Nothing but the line containing "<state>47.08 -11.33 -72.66" and the lines that follow it to the end of the material below should appear in the answer, each copied exactly.

'''

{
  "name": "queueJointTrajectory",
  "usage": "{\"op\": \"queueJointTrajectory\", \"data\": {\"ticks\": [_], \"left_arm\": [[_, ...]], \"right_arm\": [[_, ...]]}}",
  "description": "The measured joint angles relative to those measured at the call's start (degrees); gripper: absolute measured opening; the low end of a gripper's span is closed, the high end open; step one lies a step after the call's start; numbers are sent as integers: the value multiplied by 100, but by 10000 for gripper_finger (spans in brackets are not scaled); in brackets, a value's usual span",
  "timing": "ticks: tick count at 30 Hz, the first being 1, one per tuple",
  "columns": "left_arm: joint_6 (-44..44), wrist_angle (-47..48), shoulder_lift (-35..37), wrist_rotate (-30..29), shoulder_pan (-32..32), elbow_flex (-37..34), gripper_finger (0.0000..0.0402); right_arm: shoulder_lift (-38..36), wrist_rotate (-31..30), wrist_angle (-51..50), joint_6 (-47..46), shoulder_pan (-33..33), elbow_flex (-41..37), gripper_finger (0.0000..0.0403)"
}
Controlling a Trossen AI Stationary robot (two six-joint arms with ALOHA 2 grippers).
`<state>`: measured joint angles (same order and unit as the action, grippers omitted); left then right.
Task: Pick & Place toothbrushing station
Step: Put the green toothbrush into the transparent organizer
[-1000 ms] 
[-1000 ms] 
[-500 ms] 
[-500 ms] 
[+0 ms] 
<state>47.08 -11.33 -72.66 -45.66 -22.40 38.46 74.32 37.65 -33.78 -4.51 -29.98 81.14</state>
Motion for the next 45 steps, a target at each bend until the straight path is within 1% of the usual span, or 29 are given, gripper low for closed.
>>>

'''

REPLY TO THE EXERCISE.
<state>47.08 -11.33 -72.66 -45.66 -22.40 38.46 74.32 37.65 -33.78 -4.51 -29.98 81.14</state>
Motion for the next 45 steps, a target at each bend until the straight path is within 1% of the usual span, or 29 are given, gripper low for closed.
>>>

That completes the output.